Whether a symptom- or underlying-problem-approach was taken, in each example an initial question and answer about the RFP likely went something like this:

“Interesting, we just received an unexpected RFP from our client. Has the client issued an RFP before?”

“No, this is the first time and this is odd. We were introduced to them ten years ago by a mutual contact they trust, we are specialized in their main area of need, and they have been really happy with our services so far.”

My guess is many firms (including the unsuccessful firm in the first example) stop asking themselves any more questions as long as everything looks pretty straightforward and they have many precedents to pull from in answering the RFP’s questions. From what I have heard and seen, many of these automatic RFP responses do not end well for incumbent firms.

Those interested in maximizing their probability of success will dig further to understand the motivation and context behind the RFP. Using the second example described above, additional questioning might go something like this:

“Why would the 10 year client issue an RFP at this time?”

“I don’t know. They aren’t able to discuss the RFP, but I think it’s because our main client contact now has a new boss.”

“Why can’t they discuss the RFP?”

“Because they are a government-related entity and want to be sure there is no bias or unfair advantage at play when selecting vendors.”

“Why would the new boss trigger an RFP request?”

“I’m not sure, but it may be because the new boss wants to confirm that the law department is complying with the organization’s requirement that vendors be reasonably priced and selected by way of an open bidding process.”

“Why would their relationship with your firm be a concern?”

“Well, we started working with them 10 years ago from a word-of-mouth introduction. The requirement was introduced 2 years ago and, at that time, we were already regarded as a well-established, cost-effective supplier in a specialized area where there are no other real competitors – so no RFP was issued.”

“Why did the client introduce the requirement?”

“I would think it’s because a few similar governmental organizations have been found to be working with vendors who hadn’t been selected by a bidding process and were charging higher than market rates. So, they needed to demonstrate that they were prudently spending the public’s money.”

As you can see, asking “why” five times (a classic approach to identifying root causes to issues, symptoms, and problems) and considering the answers revealed that the main client contact needed to issue an RFP to:

  1. comply with organizational requirements in place for 2 years,
  2. establish that the main client contact’s historic decision to retain the firm was (and remains) wise (thereby looking good to the new boss and not looking foolish for having neglected the RFP requirement for two years), and
  3. demonstrate that the public’s money is being spent prudently.

Keeping this context in mind, the firm answered each of the many RFP questions in a way that demonstrated their understanding and responsiveness to the organization’s needs and sensitivities, expertise in the field and how that expertise specifically benefitted the client in the past and would continue to do so in the future, and overall cost-effectiveness. While not expressly asked, the firm also identified the main types of work that the client relies on the firm for, areas where retainer and fixed fees may be appropriate (providing cash flow certainty for the firm and cost certainty for the client), and alternative fee approaches for more specialized work (again to provide the client with more budgeting certainty).
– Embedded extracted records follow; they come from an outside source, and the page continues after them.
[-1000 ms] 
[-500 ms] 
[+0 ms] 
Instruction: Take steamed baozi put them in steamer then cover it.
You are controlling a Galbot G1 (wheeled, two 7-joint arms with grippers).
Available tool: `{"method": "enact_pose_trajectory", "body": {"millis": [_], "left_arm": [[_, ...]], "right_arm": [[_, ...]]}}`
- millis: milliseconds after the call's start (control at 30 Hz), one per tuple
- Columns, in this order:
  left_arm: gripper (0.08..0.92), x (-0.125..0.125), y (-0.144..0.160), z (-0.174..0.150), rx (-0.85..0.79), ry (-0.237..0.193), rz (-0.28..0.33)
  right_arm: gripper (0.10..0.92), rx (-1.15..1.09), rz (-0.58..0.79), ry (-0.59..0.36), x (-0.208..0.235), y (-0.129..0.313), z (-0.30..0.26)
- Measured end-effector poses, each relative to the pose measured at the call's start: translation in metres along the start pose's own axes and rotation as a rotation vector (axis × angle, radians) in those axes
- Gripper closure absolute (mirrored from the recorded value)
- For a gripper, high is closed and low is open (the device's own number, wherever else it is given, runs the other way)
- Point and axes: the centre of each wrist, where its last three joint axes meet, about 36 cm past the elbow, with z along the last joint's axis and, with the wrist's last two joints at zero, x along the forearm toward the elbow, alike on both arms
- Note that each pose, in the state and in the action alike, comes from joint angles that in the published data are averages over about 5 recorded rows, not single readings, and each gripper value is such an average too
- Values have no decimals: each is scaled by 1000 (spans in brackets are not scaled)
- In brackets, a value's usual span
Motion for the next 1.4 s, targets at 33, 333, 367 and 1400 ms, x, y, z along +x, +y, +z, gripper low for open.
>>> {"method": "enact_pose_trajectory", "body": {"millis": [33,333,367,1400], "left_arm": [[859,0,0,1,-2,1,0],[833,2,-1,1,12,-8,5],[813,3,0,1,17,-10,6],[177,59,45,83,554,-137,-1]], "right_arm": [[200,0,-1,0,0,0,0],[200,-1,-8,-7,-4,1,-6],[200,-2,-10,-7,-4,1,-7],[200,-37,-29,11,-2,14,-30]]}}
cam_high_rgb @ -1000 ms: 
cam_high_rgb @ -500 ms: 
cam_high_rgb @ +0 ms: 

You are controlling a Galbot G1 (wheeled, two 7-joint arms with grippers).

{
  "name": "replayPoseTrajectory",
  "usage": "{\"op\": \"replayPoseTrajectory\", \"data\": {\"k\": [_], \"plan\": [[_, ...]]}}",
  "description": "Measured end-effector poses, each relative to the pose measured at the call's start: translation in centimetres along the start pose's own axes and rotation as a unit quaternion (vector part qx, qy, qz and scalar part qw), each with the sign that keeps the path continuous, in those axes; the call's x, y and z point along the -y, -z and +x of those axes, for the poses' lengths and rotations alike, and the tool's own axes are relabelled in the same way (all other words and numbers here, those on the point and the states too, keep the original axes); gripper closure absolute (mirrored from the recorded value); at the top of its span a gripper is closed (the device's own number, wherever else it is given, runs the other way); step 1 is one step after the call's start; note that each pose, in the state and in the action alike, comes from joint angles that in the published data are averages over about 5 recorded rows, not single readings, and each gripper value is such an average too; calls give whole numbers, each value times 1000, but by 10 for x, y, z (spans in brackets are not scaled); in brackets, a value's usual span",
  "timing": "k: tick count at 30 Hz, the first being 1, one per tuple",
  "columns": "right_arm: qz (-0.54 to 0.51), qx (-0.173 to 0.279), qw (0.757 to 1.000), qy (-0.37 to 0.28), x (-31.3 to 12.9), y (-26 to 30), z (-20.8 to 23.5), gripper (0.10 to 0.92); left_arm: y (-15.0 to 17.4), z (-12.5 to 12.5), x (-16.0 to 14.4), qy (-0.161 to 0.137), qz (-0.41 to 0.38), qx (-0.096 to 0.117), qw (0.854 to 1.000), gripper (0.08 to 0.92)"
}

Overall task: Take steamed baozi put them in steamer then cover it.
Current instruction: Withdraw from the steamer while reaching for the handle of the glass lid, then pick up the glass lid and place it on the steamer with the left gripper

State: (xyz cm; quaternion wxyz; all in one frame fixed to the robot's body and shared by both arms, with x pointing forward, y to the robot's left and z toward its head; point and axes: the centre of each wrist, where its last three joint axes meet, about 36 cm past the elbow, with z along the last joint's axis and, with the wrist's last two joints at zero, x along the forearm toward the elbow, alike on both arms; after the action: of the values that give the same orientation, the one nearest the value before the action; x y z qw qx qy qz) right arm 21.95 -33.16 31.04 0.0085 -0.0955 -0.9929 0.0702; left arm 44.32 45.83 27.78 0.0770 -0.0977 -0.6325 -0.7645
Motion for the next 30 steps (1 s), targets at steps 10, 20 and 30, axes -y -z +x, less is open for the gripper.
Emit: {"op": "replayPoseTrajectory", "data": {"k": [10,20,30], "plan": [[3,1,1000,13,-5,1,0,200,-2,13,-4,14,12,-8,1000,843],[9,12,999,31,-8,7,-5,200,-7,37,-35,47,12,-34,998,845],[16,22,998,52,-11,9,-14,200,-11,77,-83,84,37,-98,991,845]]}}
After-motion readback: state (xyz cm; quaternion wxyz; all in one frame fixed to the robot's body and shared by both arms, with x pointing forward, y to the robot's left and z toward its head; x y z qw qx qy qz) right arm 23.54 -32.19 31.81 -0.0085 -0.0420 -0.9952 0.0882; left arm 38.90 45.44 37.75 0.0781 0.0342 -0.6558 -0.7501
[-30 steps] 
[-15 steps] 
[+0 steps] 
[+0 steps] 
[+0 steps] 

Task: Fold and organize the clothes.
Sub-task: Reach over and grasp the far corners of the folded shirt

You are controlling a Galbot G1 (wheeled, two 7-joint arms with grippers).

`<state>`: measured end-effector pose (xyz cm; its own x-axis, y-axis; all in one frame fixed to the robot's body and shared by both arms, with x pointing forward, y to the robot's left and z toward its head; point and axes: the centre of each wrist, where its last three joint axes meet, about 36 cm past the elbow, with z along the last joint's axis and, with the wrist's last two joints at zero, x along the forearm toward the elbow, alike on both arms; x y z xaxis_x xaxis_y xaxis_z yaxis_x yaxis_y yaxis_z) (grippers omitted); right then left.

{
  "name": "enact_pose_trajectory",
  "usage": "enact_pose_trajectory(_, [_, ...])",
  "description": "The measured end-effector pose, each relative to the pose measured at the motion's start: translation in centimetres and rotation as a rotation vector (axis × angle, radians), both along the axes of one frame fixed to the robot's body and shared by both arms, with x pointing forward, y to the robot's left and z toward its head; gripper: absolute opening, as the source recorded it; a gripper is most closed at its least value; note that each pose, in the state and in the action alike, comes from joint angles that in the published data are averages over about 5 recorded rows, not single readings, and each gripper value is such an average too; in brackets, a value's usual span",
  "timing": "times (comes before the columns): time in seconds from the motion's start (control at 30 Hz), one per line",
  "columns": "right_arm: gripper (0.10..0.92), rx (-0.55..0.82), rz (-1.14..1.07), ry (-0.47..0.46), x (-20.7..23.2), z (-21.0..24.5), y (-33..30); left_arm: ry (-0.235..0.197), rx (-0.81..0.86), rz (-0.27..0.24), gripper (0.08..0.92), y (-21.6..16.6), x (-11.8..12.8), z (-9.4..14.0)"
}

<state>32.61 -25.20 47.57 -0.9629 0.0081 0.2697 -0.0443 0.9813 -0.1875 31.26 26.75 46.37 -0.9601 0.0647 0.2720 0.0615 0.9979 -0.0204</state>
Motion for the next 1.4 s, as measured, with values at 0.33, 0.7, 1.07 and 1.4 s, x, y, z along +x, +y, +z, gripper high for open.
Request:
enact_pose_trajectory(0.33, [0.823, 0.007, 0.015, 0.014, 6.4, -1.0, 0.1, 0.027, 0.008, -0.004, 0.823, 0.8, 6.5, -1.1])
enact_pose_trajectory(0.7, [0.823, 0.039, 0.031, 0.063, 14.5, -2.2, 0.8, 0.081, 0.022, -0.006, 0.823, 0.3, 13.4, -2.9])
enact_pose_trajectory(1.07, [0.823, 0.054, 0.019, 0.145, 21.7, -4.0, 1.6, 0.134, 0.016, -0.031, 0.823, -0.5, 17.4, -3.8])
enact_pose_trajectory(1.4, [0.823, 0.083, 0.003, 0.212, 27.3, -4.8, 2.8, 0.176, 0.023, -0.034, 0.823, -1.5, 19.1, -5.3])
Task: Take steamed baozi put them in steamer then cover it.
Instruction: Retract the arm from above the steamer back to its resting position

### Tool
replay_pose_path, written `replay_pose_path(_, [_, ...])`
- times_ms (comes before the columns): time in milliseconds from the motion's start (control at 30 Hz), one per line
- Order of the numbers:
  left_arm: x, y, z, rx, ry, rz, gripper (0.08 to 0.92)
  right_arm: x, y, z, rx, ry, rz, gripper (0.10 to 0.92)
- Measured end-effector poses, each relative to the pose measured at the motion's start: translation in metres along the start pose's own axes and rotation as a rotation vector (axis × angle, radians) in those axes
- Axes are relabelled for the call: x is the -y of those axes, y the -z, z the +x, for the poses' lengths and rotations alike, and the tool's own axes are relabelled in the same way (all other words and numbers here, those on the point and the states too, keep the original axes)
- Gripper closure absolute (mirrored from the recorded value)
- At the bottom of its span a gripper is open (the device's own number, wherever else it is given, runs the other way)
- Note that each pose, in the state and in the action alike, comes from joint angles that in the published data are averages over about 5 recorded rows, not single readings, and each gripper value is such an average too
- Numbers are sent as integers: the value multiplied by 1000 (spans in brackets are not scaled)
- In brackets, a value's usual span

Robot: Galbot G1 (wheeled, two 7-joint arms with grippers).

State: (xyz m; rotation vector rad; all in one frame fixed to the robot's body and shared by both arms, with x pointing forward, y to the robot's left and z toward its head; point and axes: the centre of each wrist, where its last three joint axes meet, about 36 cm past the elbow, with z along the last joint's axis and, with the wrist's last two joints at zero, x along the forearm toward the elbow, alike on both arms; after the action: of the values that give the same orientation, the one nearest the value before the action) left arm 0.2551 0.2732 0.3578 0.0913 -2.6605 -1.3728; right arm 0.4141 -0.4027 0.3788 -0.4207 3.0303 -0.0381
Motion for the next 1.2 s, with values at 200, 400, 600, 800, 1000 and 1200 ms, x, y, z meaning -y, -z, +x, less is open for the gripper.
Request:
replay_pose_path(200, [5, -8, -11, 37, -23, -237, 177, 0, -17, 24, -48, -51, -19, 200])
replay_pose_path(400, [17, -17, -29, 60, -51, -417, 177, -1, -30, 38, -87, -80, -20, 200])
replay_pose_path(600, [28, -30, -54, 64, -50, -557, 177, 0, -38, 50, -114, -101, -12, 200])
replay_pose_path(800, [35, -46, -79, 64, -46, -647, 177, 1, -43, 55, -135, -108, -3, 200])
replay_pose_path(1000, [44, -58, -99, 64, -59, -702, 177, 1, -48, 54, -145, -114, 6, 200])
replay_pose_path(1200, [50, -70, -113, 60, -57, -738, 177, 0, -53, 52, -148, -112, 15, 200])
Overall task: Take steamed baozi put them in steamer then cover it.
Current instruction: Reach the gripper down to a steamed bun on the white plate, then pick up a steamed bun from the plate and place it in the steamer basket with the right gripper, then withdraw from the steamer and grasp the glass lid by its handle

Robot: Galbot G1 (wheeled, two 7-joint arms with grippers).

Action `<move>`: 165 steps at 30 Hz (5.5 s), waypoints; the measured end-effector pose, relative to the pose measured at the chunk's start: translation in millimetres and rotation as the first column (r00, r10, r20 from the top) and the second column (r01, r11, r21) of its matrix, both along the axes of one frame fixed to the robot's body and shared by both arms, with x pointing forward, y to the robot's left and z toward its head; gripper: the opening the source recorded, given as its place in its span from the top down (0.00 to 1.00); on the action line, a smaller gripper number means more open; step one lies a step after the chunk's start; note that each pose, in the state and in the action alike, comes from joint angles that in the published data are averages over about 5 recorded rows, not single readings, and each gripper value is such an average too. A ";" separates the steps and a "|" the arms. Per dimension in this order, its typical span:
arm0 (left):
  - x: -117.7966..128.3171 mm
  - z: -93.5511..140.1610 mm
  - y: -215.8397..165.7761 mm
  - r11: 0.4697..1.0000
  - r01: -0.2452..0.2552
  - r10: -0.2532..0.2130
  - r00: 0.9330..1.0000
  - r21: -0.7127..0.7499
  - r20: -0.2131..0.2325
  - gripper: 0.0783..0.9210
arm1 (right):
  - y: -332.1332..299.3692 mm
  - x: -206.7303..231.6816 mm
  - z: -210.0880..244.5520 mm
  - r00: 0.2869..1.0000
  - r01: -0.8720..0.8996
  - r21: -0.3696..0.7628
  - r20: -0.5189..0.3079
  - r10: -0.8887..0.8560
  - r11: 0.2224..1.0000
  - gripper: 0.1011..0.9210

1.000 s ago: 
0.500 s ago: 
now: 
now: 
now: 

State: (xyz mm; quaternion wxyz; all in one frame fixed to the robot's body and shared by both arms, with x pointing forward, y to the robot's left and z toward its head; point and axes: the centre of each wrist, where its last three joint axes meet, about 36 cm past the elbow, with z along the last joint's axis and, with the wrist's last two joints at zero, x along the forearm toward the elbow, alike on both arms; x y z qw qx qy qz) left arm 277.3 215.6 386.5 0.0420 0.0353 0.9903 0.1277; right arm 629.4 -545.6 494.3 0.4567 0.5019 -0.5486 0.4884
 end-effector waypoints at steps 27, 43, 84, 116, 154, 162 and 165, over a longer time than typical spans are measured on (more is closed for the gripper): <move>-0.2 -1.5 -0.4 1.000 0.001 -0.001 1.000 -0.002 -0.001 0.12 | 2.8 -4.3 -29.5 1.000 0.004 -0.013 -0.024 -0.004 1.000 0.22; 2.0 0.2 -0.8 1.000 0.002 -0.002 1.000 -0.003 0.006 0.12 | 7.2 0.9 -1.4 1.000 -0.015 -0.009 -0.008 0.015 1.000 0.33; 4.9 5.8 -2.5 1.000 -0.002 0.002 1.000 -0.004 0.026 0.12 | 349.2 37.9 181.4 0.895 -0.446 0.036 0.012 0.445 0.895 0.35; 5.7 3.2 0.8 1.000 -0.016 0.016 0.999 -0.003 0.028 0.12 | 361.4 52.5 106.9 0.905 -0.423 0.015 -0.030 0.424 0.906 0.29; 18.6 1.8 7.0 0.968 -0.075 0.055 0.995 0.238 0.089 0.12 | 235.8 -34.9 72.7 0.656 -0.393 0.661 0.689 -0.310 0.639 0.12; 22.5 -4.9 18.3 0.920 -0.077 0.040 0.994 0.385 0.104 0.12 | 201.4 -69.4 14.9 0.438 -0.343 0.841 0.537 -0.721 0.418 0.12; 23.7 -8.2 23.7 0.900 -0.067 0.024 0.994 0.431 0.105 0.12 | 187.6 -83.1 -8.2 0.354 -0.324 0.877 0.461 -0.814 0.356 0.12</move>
Notably, while the firm was not able to ask their client for background, self-posed questions needed to identify the client’s underlying problem helped the firm piece together the most likely reasons behind the RFP. The firm could answer its own questions based on general information from the firm’s existing relationship and public knowledge to craft a relevant, meaningful, and competitive response.

Even with imperfect information, trying to understand why a client has put out an RFP (or included questions on topics like budgeting and project management capabilities) goes a long way to helping you identify and address your client’s real, underlying issue. And that is what client service is all about. So if you are not already, I strongly encourage you to ask these sorts of questions and have these internal discussions. Your clients (and your bottom line) will thank you for it.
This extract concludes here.